Somebody back me up; in the trailer, do we see McClane roll a fire extinguisher towards some bad guys, then shoot the fire extinguisher which BLOWS THE FUCK UP sending bad guys everywhere? Exploding fire extinguishers? Its got my vote.

Also, I’d like to add this is one of the worst trailers Ive seen in a while. No build up to the fact thats its a Die Hard movie, just BANG, Willis driving a truck, thats his intro. Should have introduced him more subtly, I feel. I Like the shot with the police car swerving down the ramp, though.

Isn’t Bruce getting to be kinda old for this?

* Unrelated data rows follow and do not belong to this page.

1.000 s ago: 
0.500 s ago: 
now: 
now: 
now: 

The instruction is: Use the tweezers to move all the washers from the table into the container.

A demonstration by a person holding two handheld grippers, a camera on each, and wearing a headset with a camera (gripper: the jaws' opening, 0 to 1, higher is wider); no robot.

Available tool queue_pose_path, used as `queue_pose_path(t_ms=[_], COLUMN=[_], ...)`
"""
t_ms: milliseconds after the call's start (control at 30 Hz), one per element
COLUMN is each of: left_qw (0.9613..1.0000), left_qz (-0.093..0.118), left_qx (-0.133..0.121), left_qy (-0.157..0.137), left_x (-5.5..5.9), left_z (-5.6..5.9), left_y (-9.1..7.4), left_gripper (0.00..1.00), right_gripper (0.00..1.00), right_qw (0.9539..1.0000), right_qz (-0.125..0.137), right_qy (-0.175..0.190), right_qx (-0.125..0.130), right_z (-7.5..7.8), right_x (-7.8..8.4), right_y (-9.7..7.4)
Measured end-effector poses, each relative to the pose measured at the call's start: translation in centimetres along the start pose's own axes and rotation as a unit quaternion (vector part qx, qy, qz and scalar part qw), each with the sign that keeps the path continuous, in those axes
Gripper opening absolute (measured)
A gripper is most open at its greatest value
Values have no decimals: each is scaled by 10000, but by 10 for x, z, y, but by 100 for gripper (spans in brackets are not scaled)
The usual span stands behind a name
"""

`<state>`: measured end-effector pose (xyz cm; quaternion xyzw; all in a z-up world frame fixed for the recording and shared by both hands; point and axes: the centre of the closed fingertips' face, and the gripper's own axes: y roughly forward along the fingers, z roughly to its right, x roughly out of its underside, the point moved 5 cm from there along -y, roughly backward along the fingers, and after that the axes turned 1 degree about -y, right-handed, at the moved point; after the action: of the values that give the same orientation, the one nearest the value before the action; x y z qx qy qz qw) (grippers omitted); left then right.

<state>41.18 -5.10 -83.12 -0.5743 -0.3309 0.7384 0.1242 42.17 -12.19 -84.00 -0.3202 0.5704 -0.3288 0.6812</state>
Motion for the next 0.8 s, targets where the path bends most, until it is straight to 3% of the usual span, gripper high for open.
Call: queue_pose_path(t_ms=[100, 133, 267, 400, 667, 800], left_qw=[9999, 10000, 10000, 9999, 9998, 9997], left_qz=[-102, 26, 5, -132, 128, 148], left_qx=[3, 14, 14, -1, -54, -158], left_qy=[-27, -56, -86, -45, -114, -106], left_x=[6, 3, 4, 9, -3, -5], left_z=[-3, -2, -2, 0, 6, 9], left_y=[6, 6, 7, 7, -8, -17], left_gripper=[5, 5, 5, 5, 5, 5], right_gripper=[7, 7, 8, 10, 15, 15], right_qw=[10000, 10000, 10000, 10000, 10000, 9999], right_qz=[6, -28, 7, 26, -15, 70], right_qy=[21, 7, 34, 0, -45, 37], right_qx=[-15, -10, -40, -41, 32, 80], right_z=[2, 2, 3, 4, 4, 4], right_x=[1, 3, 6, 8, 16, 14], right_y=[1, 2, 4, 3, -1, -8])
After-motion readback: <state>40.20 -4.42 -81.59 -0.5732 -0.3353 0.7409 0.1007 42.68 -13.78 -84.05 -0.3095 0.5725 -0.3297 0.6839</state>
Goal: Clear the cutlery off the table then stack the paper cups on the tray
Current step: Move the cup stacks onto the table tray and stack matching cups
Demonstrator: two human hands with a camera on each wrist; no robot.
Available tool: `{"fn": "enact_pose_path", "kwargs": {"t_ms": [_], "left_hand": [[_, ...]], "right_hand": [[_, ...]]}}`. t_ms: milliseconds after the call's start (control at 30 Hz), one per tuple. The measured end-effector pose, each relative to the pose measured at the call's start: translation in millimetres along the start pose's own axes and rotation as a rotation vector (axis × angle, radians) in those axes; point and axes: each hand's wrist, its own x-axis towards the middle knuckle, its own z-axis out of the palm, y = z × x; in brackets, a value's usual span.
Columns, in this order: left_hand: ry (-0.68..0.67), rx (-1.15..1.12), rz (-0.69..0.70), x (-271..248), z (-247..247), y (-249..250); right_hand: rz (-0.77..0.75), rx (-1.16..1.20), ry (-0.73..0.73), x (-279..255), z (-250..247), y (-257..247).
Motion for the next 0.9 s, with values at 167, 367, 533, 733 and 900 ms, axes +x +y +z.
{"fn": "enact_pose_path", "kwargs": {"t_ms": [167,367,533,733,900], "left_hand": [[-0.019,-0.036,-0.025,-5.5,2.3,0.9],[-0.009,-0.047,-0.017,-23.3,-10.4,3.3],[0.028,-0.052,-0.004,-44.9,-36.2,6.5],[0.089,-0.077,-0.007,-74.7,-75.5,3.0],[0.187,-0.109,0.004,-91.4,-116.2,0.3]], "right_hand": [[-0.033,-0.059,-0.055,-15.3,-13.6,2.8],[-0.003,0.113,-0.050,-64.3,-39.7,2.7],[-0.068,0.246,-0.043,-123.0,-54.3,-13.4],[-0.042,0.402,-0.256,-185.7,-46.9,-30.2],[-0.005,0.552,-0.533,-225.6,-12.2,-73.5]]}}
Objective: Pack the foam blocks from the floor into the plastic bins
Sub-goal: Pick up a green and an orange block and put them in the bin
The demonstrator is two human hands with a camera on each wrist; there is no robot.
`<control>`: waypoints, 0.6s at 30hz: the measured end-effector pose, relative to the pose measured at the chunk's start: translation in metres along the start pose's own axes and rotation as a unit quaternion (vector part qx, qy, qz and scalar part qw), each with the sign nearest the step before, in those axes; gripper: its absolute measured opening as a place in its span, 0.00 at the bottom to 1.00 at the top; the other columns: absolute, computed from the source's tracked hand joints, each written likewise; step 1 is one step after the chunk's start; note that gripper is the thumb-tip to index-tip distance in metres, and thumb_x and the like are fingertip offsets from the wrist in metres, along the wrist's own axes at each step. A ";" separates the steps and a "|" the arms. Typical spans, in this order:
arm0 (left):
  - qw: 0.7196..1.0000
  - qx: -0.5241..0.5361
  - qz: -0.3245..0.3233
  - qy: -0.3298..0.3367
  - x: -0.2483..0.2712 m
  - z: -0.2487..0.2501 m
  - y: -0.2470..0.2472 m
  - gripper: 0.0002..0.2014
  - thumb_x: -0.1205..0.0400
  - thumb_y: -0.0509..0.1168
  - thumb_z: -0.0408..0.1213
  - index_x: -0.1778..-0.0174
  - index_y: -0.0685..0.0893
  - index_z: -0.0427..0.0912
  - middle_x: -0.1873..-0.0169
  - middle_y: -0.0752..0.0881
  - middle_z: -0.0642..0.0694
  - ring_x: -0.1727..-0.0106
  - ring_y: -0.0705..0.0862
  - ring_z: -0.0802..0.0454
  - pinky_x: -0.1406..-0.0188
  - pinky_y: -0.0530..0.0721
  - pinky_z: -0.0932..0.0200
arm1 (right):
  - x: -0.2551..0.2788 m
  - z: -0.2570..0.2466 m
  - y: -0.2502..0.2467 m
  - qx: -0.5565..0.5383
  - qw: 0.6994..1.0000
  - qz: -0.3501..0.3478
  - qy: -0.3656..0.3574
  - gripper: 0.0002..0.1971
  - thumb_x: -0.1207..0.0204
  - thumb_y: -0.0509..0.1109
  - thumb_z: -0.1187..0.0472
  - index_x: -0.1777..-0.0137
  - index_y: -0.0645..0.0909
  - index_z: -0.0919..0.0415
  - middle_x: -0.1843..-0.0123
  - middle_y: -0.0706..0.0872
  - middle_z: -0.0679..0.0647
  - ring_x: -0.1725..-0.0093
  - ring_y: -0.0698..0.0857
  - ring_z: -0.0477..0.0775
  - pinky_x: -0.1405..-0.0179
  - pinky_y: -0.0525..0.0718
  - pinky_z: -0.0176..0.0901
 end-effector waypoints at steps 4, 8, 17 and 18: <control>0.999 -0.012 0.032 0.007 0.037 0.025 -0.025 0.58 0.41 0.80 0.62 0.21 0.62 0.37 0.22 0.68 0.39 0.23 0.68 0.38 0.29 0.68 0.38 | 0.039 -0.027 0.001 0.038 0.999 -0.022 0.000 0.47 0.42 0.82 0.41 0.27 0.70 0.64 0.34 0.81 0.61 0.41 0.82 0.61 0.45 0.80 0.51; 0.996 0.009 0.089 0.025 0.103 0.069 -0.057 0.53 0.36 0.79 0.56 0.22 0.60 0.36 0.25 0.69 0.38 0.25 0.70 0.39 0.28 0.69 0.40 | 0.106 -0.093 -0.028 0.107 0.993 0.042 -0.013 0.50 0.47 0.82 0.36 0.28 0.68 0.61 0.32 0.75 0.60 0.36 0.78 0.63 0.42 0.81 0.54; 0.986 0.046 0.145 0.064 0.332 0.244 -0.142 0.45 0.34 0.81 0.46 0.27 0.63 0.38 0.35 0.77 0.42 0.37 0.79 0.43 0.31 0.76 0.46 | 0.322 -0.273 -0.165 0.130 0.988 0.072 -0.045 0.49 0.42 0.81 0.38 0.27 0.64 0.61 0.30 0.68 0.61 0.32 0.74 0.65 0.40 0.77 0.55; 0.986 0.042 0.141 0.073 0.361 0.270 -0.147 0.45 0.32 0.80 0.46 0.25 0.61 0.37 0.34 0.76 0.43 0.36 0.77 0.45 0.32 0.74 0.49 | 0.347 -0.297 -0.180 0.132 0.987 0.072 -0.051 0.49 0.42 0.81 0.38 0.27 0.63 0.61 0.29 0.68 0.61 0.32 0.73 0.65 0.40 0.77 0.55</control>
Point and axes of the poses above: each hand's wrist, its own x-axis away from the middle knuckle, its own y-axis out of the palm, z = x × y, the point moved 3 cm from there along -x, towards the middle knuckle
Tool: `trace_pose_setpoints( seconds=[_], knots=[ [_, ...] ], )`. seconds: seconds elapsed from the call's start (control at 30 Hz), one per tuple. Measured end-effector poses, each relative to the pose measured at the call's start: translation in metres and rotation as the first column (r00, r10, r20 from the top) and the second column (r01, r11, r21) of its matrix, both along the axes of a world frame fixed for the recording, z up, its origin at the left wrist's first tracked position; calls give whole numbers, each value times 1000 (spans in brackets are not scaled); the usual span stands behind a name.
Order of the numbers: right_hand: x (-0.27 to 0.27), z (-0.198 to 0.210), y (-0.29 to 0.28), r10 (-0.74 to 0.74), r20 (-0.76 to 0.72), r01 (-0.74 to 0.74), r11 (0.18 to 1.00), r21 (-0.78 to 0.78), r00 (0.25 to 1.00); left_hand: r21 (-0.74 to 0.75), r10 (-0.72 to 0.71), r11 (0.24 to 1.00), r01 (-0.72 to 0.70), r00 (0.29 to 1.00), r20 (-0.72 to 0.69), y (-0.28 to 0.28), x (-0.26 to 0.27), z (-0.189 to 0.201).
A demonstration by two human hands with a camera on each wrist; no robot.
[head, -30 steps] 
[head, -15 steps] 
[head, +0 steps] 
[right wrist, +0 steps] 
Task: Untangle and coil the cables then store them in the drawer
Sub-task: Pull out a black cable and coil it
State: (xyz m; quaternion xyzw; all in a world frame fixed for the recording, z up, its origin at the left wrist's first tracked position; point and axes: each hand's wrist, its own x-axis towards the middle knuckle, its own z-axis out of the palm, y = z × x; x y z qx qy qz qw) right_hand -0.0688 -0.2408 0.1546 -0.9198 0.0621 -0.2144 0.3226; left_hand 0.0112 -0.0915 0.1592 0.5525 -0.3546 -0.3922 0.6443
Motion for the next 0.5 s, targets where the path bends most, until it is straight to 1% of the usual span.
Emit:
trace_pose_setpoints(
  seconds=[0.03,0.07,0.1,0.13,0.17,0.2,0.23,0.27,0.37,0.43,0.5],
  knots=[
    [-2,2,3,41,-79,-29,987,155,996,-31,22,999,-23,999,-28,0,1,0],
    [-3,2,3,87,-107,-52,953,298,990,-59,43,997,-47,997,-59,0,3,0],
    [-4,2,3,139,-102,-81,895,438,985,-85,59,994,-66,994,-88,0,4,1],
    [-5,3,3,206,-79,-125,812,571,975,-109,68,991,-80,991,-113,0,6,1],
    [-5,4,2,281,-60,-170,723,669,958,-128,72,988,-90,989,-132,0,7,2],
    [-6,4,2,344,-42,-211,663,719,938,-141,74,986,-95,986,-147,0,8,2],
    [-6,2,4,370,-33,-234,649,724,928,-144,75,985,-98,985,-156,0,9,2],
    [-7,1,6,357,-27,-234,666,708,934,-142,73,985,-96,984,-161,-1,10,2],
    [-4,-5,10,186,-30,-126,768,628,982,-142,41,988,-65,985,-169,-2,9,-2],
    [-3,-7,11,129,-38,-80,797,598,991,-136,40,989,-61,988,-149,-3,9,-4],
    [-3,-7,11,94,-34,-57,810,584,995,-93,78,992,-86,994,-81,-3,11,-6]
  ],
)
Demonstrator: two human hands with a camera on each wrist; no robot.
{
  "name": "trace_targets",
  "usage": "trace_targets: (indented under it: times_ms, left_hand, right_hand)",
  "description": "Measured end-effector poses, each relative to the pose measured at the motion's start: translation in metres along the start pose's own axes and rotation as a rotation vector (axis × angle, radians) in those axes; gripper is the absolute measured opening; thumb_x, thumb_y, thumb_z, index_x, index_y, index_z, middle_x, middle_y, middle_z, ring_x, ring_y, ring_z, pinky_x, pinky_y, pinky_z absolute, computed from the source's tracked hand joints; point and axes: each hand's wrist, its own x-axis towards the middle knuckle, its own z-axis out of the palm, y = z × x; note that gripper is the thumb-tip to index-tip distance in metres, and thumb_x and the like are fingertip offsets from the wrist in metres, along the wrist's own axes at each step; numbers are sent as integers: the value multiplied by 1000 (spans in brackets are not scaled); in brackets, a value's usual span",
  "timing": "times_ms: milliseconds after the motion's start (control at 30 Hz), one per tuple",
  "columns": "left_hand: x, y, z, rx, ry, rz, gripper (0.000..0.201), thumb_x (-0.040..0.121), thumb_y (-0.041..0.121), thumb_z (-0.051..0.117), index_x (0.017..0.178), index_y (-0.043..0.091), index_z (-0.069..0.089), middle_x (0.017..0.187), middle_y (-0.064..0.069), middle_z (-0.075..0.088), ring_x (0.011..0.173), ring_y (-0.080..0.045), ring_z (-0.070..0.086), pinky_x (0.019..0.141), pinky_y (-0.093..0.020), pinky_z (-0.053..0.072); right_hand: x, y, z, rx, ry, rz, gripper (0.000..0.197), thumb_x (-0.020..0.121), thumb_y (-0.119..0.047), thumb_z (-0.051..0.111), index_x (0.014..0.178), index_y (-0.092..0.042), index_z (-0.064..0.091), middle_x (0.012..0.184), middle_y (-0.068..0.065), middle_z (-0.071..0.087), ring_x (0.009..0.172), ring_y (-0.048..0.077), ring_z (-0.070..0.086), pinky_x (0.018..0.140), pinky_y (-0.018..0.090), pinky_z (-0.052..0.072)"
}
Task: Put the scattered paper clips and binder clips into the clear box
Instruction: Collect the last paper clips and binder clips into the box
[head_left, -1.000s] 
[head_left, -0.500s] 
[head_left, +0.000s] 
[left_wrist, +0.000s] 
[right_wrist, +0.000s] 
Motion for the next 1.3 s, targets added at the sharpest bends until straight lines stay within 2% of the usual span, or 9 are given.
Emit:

Perhaps they should call this movie Die From Hardened Arteries.

I just watched the original (and in my mind, only) Die Hard last night. (Normally I watch it on Christmas–after all, it is a Christmas movie–but didn’t have the time.) The film is a jewel, a distillation of action-y goodness with solid, three dimensional characterization, some impressive cinematography, and like a contender in the Mr. Universe contest, pared down to just bone and muscle; it is ruthlessly, almost brutally efficient in the telling of the story, with ever off-hand gesture, comment, and scene contributing to the final result. (Note how Ellis boasts about the pricy Rolex watch he gives to Holly, and John McClane tells him, “I’m sure I’ll see it later.” He does, of course–when he releases it from Holly’s wrist while Hans holds her arm in an attempt not to plunge thirty stories. “I hope that’s not one of the hostages.”)

It’s a popcorn-chomping action flick, of course–not some guilt-inducing campaign on capitalist malpractice in Africa–but it’s one of the best, and it does it without any gravity-defying CGI-enhanced “stunts”, or improbable nonsense. Firearm enthusiasts will note that Willis even handles his Beretta in a credible fashion, keeping his finger off the trigger while running across the building. (Okay, he does carry the gun on the plane, which is laughable even in a pre-September 11th world, but for the most part, gun handling is quite good, which is very atypical in Hollywood action movies.)

This one looks like another clockwork actioneer. I’ll eat my words if I’m wrong, but I don’t think I am.